Beltone entre en Afrique subsaharienne par la grande porte : rachat total de Baobab group pour 129,6 milliards

Une acquisition qui dépasse le “simple” rachat
Ce n’est pas seulement une opération de croissance externe. En déboursant 197,6 millions d’euros (environ 129,6 milliards FCFA) pour acquérir 100% de Baobab Group, l’égyptien Beltone n’achète pas une marque : il achète une infrastructure d’accès au crédit déjà branchée sur l’Afrique subsaharienne. Sept marchés d’un seul coup, 1,6 million de clients immédiatement, et une réalité difficile à reproduire rapidement : un réseau régulé, une conformité en place, une capacité d’exécution au quotidien. C’est, de fait, la première opération transfrontalière de Beltone et la plus importante transaction de son histoire avec un message clair : l’Afrique subsaharienne n’est plus une “option”, c’est désormais un terrain de jeu stratégique.
Le vrai actif : la technologie qui distribue le crédit à grande échelle
Le point décisif de cette acquisition se trouve moins dans les chiffres que dans la mécanique. Près de la moitié des prêts de Baobab sont distribués via des canaux numériques, appuyés par des systèmes intelligents de décision de crédit. En d’autres termes, Baobab ne se contente pas d’être présent : le groupe sait accorder vite, évaluer, décider, déployer. Dans des marchés où l’accès aux services financiers traditionnels reste limité, cette capacité de digitalisation n’est pas un bonus : c’est un avantage structurel. Elle permet d’aller là où la banque classique hésite, de réduire les frictions, et de financer des clients qui vivent souvent en dehors des radars.
Une machine déjà éprouvée, pas un prototype
Baobab arrive dans le périmètre Beltone avec une profondeur d’historique qui change la nature du risque. Depuis sa création il y a plus de vingt ans, le groupe affirme avoir octroyé près de quatre millions de prêts, pour un volume cumulé supérieur à 9,2 milliards d’euros (environ 6 036 milliards FCFA). Et au troisième trimestre 2025, l’institution affichait un portefeuille de prêts de 848,8 millions d’euros (environ 557 milliards FCFA). Autrement dit : l’acquéreur ne découvre pas un marché, il récupère une capacité de production de crédit déjà industrialisée.
Sept pays, une empreinte immédiate, un Nigeria au centre de la carte
L’opération finalisée le 10 février 2026 via Beltone Capital, après obtention des autorisations réglementaires, donne à Beltone une empreinte immédiate dans sept pays d’Afrique subsaharienne : Sénégal, Côte d’Ivoire, Burkina Faso, Mali, Madagascar, Nigeria et RDC. Le Nigeria, lui, apparaît comme le pivot naturel. Baobab y dispose d’une licence de microfinance et prévoit d’augmenter fortement son réseau d’agences : pour Beltone, c’est une porte d’entrée stratégique sur la première économie africaine, au moment où la bataille du paiement, du crédit et de l’inclusion se joue à grande vitesse.

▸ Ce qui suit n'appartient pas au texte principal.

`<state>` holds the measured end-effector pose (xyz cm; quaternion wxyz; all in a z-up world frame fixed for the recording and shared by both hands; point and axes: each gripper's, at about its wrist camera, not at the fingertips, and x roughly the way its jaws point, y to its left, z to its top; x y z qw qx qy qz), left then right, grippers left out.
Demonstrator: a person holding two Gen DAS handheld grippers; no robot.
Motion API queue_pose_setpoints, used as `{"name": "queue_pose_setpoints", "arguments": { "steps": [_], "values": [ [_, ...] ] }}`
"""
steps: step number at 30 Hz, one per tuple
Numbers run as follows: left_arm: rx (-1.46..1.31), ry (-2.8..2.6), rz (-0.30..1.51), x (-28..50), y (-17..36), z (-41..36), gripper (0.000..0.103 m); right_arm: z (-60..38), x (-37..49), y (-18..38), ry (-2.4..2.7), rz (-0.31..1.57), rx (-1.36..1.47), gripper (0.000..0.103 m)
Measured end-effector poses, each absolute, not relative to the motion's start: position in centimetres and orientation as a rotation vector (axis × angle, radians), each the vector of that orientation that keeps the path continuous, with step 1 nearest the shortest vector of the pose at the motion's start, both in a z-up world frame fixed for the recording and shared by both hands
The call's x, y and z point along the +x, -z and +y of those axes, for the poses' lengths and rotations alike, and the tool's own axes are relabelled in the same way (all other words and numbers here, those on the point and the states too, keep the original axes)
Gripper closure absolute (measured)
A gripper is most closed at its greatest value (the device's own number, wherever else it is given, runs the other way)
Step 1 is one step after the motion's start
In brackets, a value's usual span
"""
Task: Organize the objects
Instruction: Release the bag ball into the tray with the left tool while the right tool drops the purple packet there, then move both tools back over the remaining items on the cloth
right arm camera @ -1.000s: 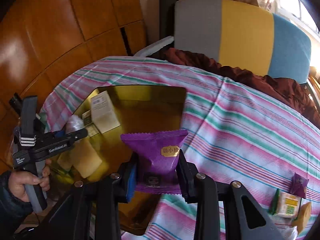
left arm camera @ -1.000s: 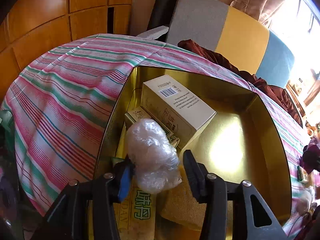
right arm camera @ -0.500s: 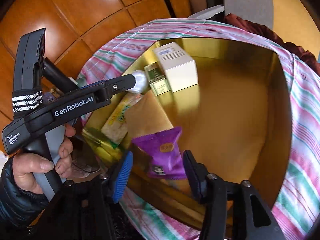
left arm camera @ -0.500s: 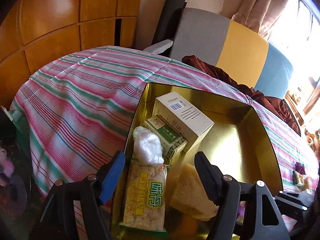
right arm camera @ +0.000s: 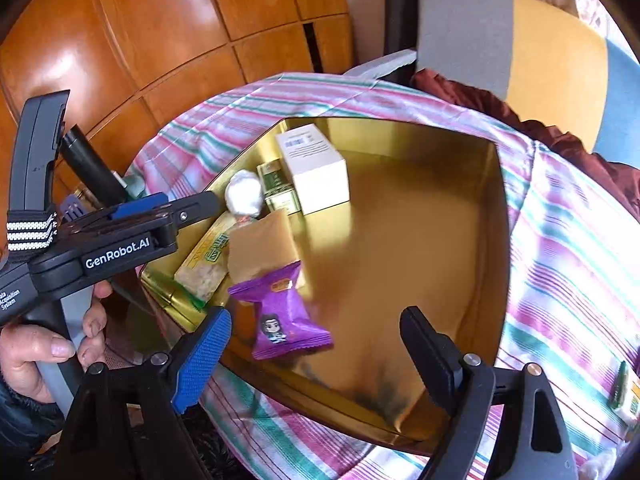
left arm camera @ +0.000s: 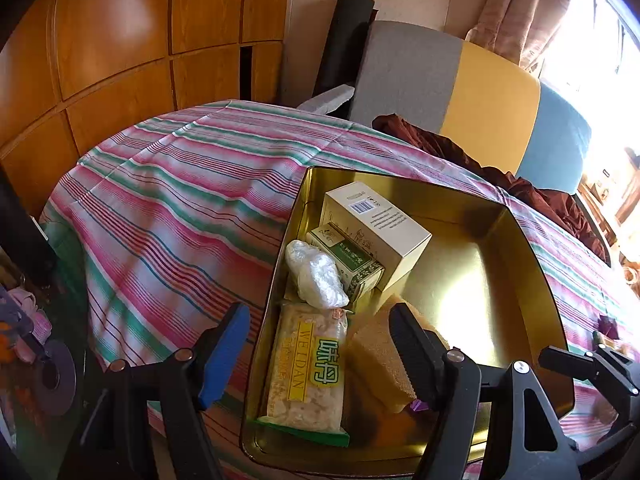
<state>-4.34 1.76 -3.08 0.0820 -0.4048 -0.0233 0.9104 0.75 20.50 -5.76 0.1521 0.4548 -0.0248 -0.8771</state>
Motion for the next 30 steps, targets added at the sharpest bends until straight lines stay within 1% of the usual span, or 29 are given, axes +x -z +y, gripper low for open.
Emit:
{"name": "queue_pose_setpoints", "arguments": {
  "steps": [7,14,20,25,30],
  "values": [
    [-1.164,-2.715,-0.021,-3.4,2.2,2.9,0.029,22.3,1.7,4.7,2.633,-0.040,1.279,0.015],
    [-1.130,-2.702,0.015,-2.7,1.5,4.1,0.029,26.1,2.9,4.3,2.726,-0.081,1.300,0.015],
    [-1.114,-2.666,0.042,-2.3,1.2,5.7,0.029,31.3,4.3,4.4,2.819,-0.196,1.355,0.015],
    [-1.100,-2.629,0.066,-2.0,1.2,7.1,0.029,36.5,6.2,4.5,2.919,-0.255,1.445,0.015],
    [-1.097,-2.586,0.079,-1.8,1.3,8.5,0.028,42.3,8.9,4.3,3.030,-0.401,1.514,0.015]
  ]
}}
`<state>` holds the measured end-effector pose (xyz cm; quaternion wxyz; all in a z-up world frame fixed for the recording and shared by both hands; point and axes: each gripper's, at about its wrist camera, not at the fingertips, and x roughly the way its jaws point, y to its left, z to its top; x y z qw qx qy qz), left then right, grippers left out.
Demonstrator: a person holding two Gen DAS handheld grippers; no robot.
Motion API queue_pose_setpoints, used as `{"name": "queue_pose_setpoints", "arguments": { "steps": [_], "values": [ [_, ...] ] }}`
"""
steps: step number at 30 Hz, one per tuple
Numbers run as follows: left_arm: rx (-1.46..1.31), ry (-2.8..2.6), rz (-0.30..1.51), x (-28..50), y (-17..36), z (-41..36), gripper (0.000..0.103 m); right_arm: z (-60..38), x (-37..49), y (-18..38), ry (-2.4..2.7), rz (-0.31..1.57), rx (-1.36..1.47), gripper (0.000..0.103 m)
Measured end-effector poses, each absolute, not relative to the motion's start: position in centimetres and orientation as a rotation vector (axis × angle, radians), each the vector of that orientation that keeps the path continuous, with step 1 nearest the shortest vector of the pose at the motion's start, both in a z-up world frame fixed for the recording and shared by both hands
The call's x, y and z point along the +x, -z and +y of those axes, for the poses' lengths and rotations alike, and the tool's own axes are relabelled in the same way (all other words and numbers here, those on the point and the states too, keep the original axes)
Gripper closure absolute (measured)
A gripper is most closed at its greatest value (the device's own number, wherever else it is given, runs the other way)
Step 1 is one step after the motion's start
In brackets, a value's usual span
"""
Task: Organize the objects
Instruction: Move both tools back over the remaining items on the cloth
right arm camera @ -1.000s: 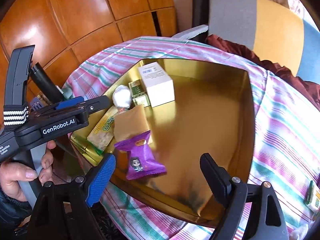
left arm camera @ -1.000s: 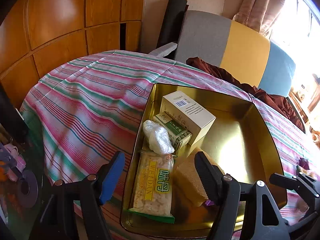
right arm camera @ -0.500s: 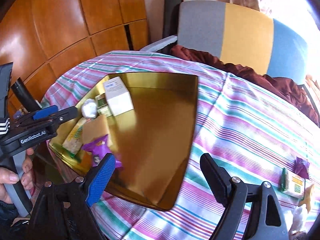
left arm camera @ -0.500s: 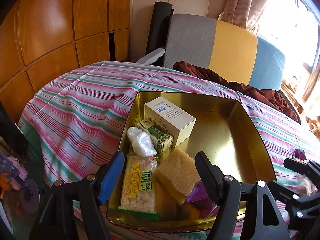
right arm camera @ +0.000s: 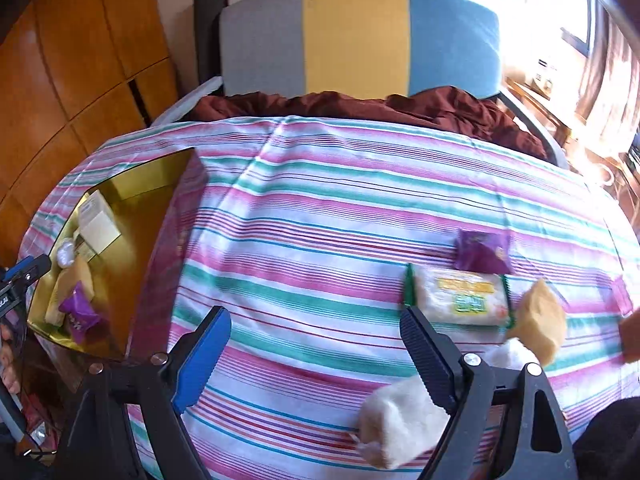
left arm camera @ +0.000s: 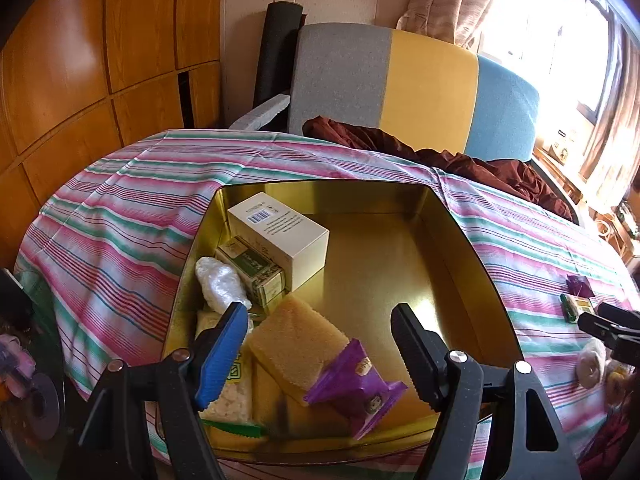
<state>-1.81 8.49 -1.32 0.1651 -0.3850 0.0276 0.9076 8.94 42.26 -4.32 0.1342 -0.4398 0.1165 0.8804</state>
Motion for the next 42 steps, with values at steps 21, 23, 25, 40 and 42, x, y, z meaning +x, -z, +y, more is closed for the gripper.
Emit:
{"name": "queue_pose_setpoints", "arguments": {
  "steps": [21,23,25,40,42],
  "values": [
    [-0.952,-2.171,0.260,3.0,-0.2,21.2,0.018,58.1,20.4,4.2,-2.216,1.082,-0.891,0.014],
    [-0.929,-2.090,0.299,4.2,-0.1,23.6,0.017,58.5,20.9,4.3,-2.223,1.130,-0.844,0.014],
    [-0.909,-2.019,0.332,5.3,0.2,25.8,0.017,58.5,20.8,4.3,-2.224,1.144,-0.843,0.014],
    [-0.810,-1.650,0.576,12.1,4.1,40.0,0.017,59.0,21.0,4.7,-2.258,1.229,-0.807,0.014],
    [-0.826,-1.640,0.593,12.3,5.1,41.0,0.017,59.1,21.0,4.7,-2.258,1.231,-0.810,0.014]
  ]
}}
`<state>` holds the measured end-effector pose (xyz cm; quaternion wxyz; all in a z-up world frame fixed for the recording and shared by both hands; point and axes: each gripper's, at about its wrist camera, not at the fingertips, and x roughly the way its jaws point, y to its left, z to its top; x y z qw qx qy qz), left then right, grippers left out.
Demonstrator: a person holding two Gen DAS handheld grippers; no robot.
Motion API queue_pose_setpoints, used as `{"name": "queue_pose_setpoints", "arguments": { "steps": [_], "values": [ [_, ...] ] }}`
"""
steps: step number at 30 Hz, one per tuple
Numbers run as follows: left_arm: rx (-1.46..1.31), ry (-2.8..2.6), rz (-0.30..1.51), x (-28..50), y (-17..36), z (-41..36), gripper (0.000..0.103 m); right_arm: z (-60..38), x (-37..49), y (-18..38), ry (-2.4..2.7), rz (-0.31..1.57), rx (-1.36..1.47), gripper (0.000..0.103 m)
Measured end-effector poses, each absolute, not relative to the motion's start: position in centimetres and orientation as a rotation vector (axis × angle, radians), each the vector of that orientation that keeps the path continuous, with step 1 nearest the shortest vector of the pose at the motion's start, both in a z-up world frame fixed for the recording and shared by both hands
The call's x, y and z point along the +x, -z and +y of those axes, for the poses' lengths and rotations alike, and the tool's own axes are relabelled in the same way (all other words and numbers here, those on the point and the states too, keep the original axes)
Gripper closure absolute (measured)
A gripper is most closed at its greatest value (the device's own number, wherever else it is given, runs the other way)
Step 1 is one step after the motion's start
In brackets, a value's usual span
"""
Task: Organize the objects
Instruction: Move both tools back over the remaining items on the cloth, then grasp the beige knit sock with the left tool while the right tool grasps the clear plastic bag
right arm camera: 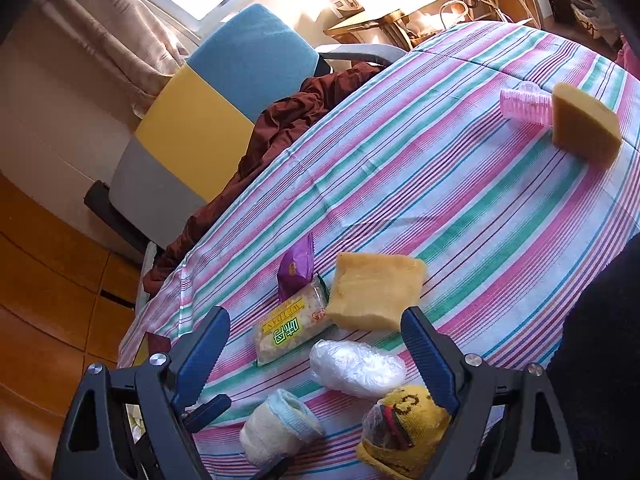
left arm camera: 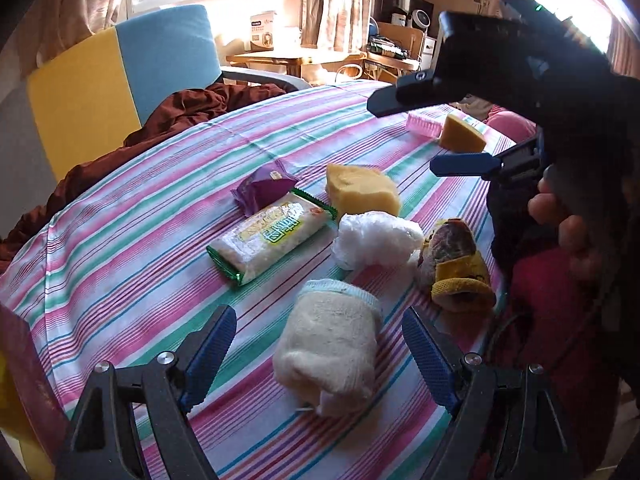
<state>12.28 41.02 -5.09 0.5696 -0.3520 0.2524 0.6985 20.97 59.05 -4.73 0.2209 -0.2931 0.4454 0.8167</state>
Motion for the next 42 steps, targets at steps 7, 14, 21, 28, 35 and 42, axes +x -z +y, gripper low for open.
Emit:
{"name": "queue_pose_setpoints", "arguments": {
  "steps": [7,14,21,28,35,42],
  "values": [
    [-0.996,-1.613,0.496,10.6,8.8,42.0,0.039,59.1,20.9,5.0,-2.246,1.236,-0.832,0.014],
    [-0.984,-1.719,0.425,9.5,8.6,38.0,0.050,59.2,20.8,5.2,-2.228,1.236,-0.854,0.014],
    [-0.915,-1.838,0.423,9.0,9.2,35.5,0.048,59.3,20.0,5.8,-2.205,1.235,-0.947,0.014],
    [-0.866,-1.840,0.414,9.2,9.7,35.5,0.048,59.3,19.7,6.2,-2.186,1.227,-0.990,0.014],
    [-0.852,-1.843,0.410,9.4,9.6,35.0,0.048,59.2,18.9,6.7,-2.174,1.238,-1.063,0.014],
    [-0.862,-1.842,0.405,9.3,9.6,34.8,0.049,58.3,15.9,8.6,-2.065,1.115,-1.340,0.014]
  ]
}}
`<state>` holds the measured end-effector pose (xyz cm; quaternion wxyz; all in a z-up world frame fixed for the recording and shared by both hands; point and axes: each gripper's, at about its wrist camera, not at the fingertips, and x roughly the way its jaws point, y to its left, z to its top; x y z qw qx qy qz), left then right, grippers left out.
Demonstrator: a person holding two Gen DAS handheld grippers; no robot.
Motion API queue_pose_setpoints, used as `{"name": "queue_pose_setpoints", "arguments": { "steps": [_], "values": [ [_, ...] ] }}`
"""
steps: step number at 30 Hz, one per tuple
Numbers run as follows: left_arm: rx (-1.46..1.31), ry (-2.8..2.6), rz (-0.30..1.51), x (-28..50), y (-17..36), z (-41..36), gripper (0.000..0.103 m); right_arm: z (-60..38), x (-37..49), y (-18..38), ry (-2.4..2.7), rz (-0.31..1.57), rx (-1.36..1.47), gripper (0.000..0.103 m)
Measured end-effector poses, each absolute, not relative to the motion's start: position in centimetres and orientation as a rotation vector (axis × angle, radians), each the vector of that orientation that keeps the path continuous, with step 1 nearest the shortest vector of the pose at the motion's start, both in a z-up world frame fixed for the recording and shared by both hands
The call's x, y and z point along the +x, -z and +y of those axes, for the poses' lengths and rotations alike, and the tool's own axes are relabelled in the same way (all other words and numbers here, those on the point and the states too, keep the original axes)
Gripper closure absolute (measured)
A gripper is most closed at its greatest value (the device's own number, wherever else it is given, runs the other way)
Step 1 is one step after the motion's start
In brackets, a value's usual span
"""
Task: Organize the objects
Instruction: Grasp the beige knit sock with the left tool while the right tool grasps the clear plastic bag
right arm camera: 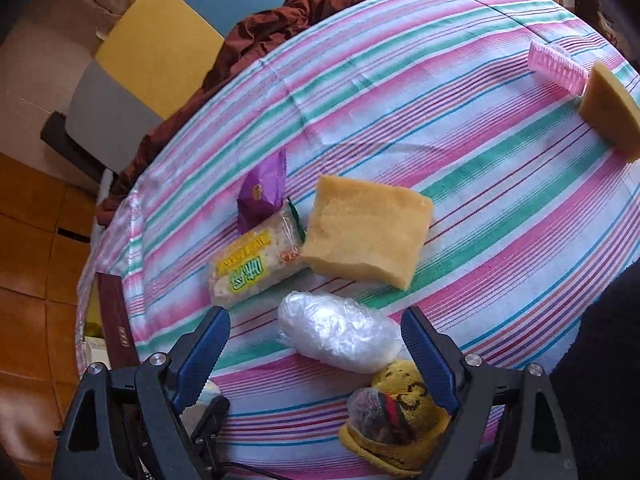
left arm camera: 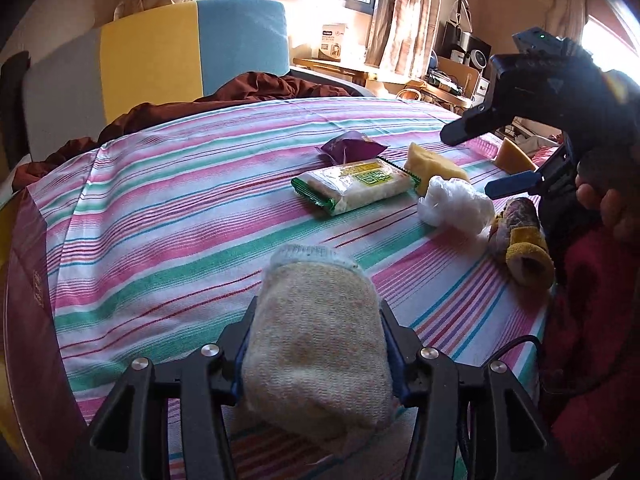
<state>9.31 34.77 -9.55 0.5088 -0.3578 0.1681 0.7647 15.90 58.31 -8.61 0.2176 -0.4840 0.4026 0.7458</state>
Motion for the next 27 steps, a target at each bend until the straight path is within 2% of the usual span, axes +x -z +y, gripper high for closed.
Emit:
{"name": "queue_pose_setpoints", "arguments": {
  "steps": [3,9,14,20,21,23,24,25,27],
  "values": [
    [-0.864,-1.844,0.404,9.3,9.6,34.6,0.049,57.2,14.2,9.0,-2.110,1.071,-1.428,0.014],
    [-0.866,-1.845,0.393,9.0,9.6,33.7,0.049,55.3,12.6,9.0,-2.277,1.153,-1.427,0.014],
    [-0.870,-1.843,0.386,8.9,9.7,33.3,0.049,54.9,12.2,8.4,-2.271,1.021,-1.404,0.014],
    [-0.866,-1.847,0.389,9.0,9.7,33.3,0.049,53.7,10.2,9.7,-2.220,0.811,-1.539,0.016],
    [-0.866,-1.847,0.389,9.0,9.8,33.4,0.049,53.4,9.9,10.1,-2.187,0.751,-1.574,0.018],
    [-0.866,-1.848,0.392,9.0,9.7,33.3,0.049,52.8,9.3,10.7,-2.138,0.623,-1.610,0.040],
    [-0.867,-1.848,0.393,9.0,9.7,33.3,0.049,52.5,9.1,10.6,-2.138,0.566,-1.603,0.046],
    [-0.867,-1.849,0.393,9.1,9.7,33.3,0.049,52.3,9.0,10.5,-2.147,0.535,-1.599,0.060],
    [-0.867,-1.851,0.398,9.1,9.7,33.3,0.049,52.1,8.8,10.6,-2.155,0.505,-1.603,0.065]
  ]
}}
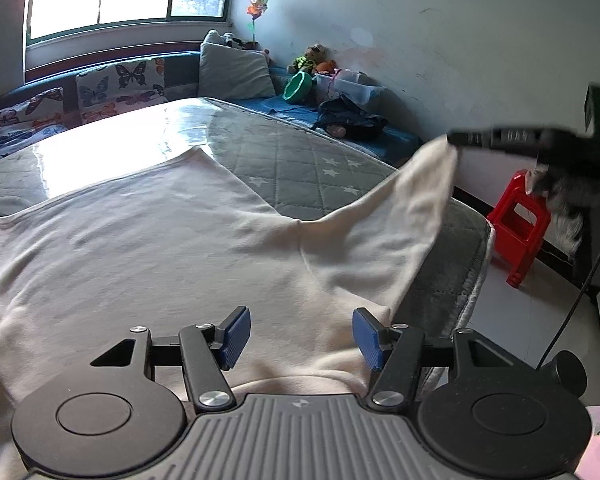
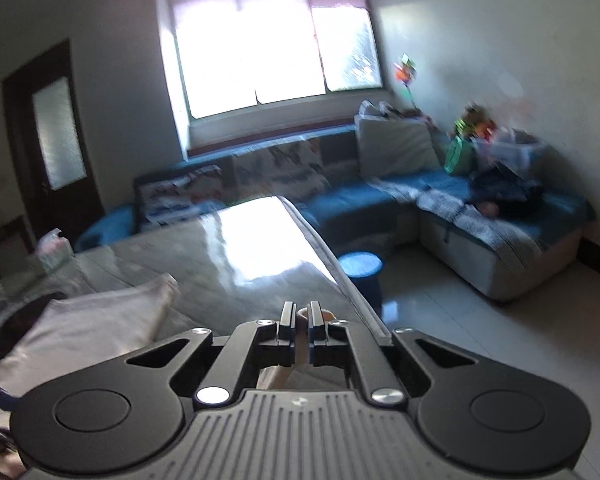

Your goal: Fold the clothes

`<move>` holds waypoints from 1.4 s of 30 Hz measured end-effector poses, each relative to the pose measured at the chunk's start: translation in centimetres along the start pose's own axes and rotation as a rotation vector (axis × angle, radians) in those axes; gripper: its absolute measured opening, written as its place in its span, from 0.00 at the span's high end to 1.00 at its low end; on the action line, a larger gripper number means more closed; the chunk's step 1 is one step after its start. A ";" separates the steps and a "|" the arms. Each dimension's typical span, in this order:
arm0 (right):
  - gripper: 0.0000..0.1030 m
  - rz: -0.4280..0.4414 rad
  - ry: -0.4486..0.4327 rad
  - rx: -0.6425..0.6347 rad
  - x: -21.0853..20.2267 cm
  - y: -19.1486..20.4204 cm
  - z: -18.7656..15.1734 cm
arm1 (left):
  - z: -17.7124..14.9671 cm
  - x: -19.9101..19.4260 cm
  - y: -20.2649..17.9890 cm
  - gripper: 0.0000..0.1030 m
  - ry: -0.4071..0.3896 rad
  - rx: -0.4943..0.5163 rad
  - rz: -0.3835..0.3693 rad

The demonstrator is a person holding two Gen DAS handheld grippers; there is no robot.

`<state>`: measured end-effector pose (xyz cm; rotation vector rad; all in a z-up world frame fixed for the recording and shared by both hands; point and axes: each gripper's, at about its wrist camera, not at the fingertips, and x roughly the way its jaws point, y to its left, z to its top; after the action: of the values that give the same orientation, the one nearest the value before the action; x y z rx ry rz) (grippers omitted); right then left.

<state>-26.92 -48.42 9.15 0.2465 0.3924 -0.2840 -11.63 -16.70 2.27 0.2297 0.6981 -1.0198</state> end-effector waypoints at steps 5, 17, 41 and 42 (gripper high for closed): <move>0.96 0.042 -0.073 -0.047 -1.3 1.7 2.7 | 0.0 0.8 -0.9 0.42 0.001 0.027 -0.019; 0.96 0.186 -0.169 -0.190 -2.8 9.0 7.2 | -0.2 2.0 -1.9 0.42 -0.024 0.046 -0.062; 0.90 0.723 0.201 -0.515 3.9 31.6 -2.1 | -6.2 -8.4 7.6 0.40 -0.153 -0.261 0.176; 0.89 0.726 0.207 -0.520 3.9 31.8 -2.3 | -6.3 -8.5 7.7 0.40 -0.150 -0.263 0.176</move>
<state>-14.16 -18.98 11.28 -0.1038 0.5390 0.5595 -10.68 -3.68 1.71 -0.0148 0.6554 -0.7599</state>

Un recentrage qui a préparé le terrain
L’acquisition intervient après un mouvement qui simplifie le périmètre et clarifie la proposition de valeur. Fin avril 2025, Baobab a cédé sa participation dans Baobab Plus à BioLite, une entreprise américaine active dans les solutions énergétiques hors réseau. Résultat : Baobab se recentre sur le cœur bancaire et financier, et l’acquéreur hérite d’un ensemble plus lisible, plus cohérent, et plus directement “monétisable” dans une logique de croissance régionale.
Le pari Beltone : l’inclusion par la donnée, l’échelle par la présence locale
Les synergies annoncées sont presque naturelles : Beltone apporte un modèle financier axé sur l’innovation et les données, Baobab apporte une présence locale profonde dans le financement des micro et petites entreprises, avec des filiales régulées et une conformité déjà installée. L’ambition affichée est de développer et déployer des solutions financières inclusives et technologiques capables de soutenir la croissance économique à long terme en Afrique. En toile de fond, une conviction : la convergence entre services financiers digitaux et inclusion financière est l’une des grandes tendances structurelles qui redessinent durablement le paysage bancaire africain.
Ce que cette opération dit du futur de la microfinance africaine
Le signal est puissant : la microfinance n’est plus seulement un secteur “social” ou “de proximité”. Elle devient un marché stratégique, où l’avantage compétitif se mesure à la capacité de distribuer, scorer, recouvrer, sécuriser, et grandir à coût maîtrisé. Dans ce nouveau jeu, la technologie n’est pas un accessoire : c’est le moteur. Et c’est précisément ce moteur déjà en marche que Beltone vient d’acheter, en une seule transaction, avec un accès direct à sept marchés et une base clients déjà massive.